День за днем все ярче разгоралось лето, и для барсуков наступило раздольное житье. Ночью уже не приходилось отправляться в дальние экспедиции – корма и в лесу и на лугах было вдосталь. Они быстро утоляли голод и сразу же спешили домой, в родную нору, а та стала уже тесноватой для троих.
Своему любимому занятию, то есть сну, барсуки предавались вволю, а когда еще до захода солнца выбирались из норы, то уже никаких детских игр не затевали. Фридолин и Фридерика почти достигли своего полного роста, стало быть, веселая детская пора уже миновала. Подражая мамаше Фридезинхен, они в полном молчании поворачивали к солнышку то спинку, то брюшко.
А если уж на Фридолина и нападала его прежняя шаловливость и он тыкал Фридерику рыльцем, как бы приглашая в игру – закапываться, кто быстрей, или притворяться мертвым, кто лучше, – обе женщины, презрительно сопя носами, строго указывали ему, сколь неприличны для барсука такие замашки, и молча продолжали поджариваться на солнце. Обычно в таких случаях своей ворчливостью и дурным расположением духа отличалась сестра Фридерика, да и вообще она в этом смысле значительно превосходила мать. Порою ею овладевала такая страсть к одиночеству, что она с братом и матушкой не хотела делить даже общее гнездо. Заберется потихоньку первой в котел, выставит навстречу матери острые зубы и шипит – мое, мол, это теплое местечко, я одна тут буду спать! Фридезинхен отфыркивалась, рычала, а порой они друг друга уже и покусывали. Словом, мир, до того всегда царивший в их маленькой семье, оказался нарушенным, а ведь по нему они все получили свои имена [Der Friede по-немецки – мир].
Но покамест мать была сильнейшей в доме и частенько поколачивала подрастающую дочь, показывая тем самым, насколько ей ближе и родней всегда такой добродушный и ласковый сын. В ответ на это Фридерика, бывало, то куснет Фридолина ни за что ни про что, то отнимет только что пойманную добычу, а во сне так навалится на него, что ему уж ни повернуться на другой бок, ни лапы не вытянуть. Да, Фридолин проронил бы не одну горькую слезу, если бы барсуки умели плакать; но и без этого ему часто делалось грустно и даже стоявшее на дворе прекрасное лето ничуть его не радовало.
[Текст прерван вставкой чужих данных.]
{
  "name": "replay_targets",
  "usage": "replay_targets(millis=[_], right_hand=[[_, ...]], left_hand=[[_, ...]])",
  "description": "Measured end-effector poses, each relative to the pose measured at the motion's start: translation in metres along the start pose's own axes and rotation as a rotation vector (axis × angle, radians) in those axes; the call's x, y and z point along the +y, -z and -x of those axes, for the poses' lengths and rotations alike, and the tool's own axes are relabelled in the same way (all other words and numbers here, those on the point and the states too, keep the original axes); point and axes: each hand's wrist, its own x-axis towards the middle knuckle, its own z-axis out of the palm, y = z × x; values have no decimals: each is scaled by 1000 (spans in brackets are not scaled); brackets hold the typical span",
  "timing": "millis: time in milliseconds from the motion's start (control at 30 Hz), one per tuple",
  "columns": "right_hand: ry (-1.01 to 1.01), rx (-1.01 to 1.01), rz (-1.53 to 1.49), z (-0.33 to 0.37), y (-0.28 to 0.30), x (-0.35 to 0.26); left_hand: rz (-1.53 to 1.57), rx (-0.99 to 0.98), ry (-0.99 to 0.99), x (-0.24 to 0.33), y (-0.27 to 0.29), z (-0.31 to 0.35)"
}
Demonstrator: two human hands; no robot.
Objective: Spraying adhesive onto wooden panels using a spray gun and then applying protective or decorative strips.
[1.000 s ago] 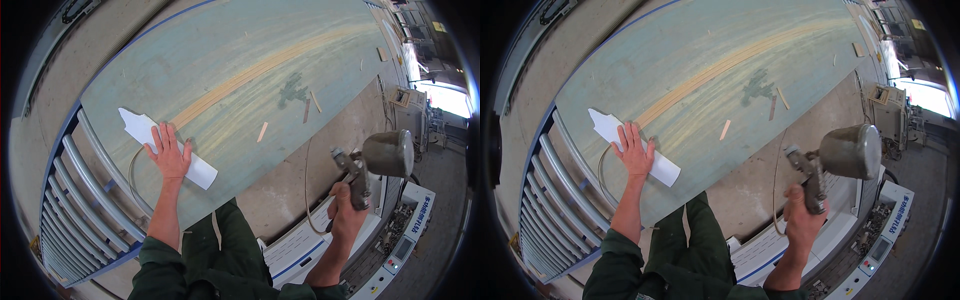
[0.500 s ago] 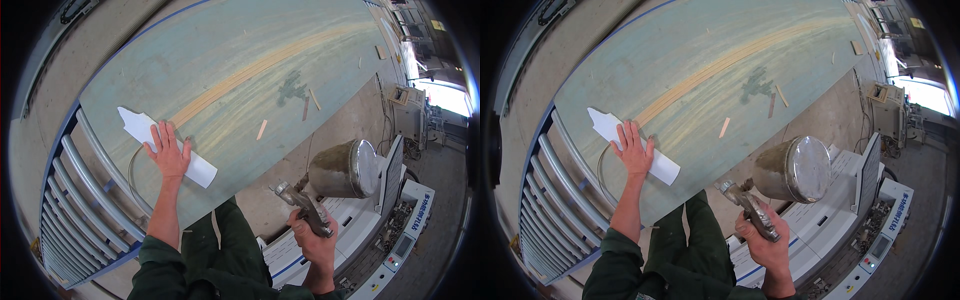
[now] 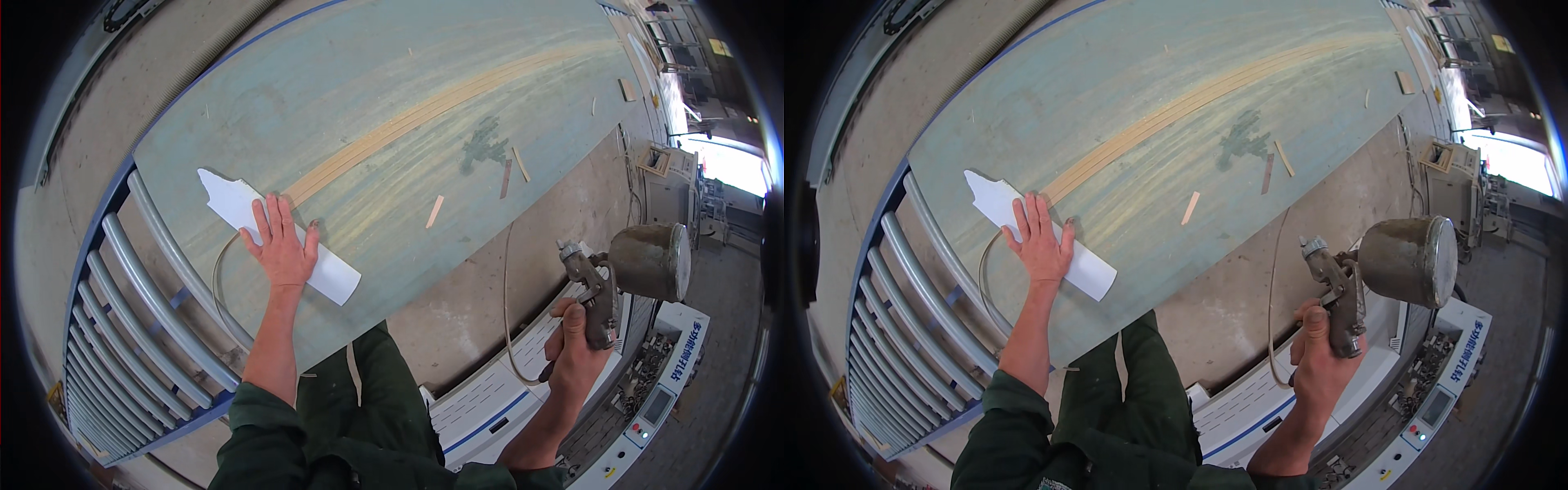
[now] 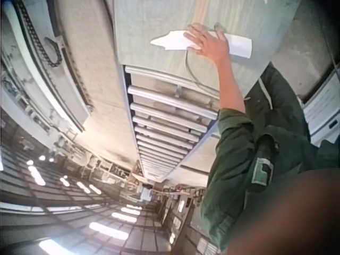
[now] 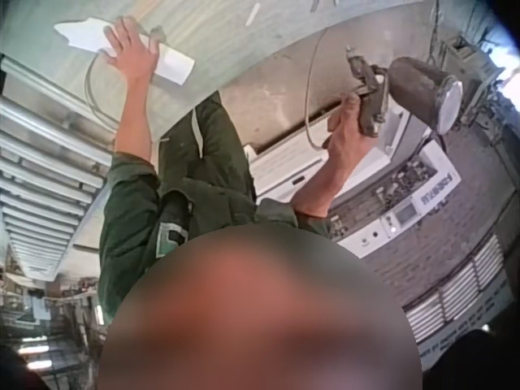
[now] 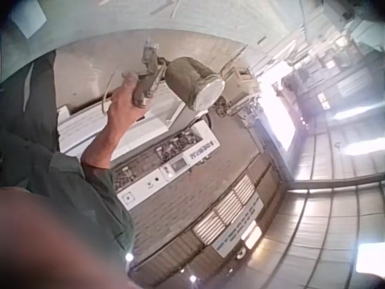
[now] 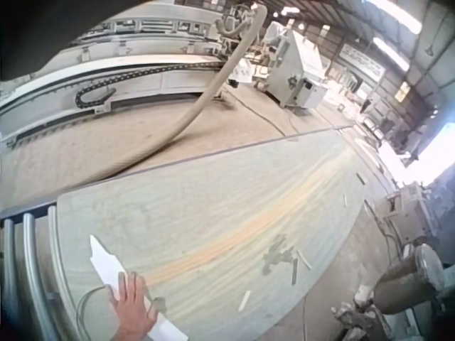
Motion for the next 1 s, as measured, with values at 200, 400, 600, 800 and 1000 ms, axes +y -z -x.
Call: replay_targets(millis=[200,400,600,800,1000], right_hand=[[-48,-81,-48,20,-3,2],[-56,-291,-93,50,-15,8],[-244,-493,-130,70,-20,-5],[-188,-673,-114,78,-25,-9],[-244,-504,-175,65,-17,-10]], left_hand=[[-2,9,-1,-1,-1,0],[-2,-19,15,-3,1,1],[20,-45,23,2,3,0],[36,-41,21,-2,3,1],[19,-42,21,-1,4,1]])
Вот он и стал задумываться над тем, сколь неудобно такое совместное житье-бытье; во сне ему все чаще виделся мягко выстланный мхом котел, а под боком кладовая, ломящаяся от морковки, и он в котле совсем один, вдали от людей, собак и даже барсуков.
Матушка Фридезинхен старалась утешить его.
– Сынок, – говорила она, – не отчаивайся. Сестра твоя скоро войдет в возраст и обзаведется собственным домом. Сейчас она сама не знает, чего ей надо. Но недалек тот день, когда она поймет это и оставит нас в покое.
Так оно и случилось на самом деле. Однажды ночью барсуки все втроем забрели в места, где им до того никогда не приходилось бывать. На песчаном обрыве стояло несколько одиноких буков – последние часовые Большого букового леса. Среди них росли редкие, изодранные ветрами сосны, чьи толстые корни змеились в песке. Здесь было много кроличьих норок, а вокруг, куда ни глянь, поля и луга…
Как увидела Фридерика этот обрыв, так сразу стала сама не своя: бегает, суетится, рыльцем все кроличьи норки проверяет и все время пищит как-то тревожно. И вдруг остановилась у одной из норок, над которой, словно арка, навис могучий смолистый корень, и решительно заявила: "Здесь я сижу и отсюда никуда не уйду!"
Напрасно матушка Фридезинхен объясняла ей, что обрыв этот никак не годится для барсучьего поселения. Кролики народ суетливый, без конца барабанят своими лапами, кого хочешь выведут из себя; к тому же близкое соседство обширных лугов и полей таит в себе постоянную угрозу встреч с собаками и людьми. Но как Фридезинхен ни уговаривала дочь, яйцо и на сей раз захотело учить курицу, и домой отправились лишь мать и сын, а Фридерика так и осталась на кроличьем обрыве.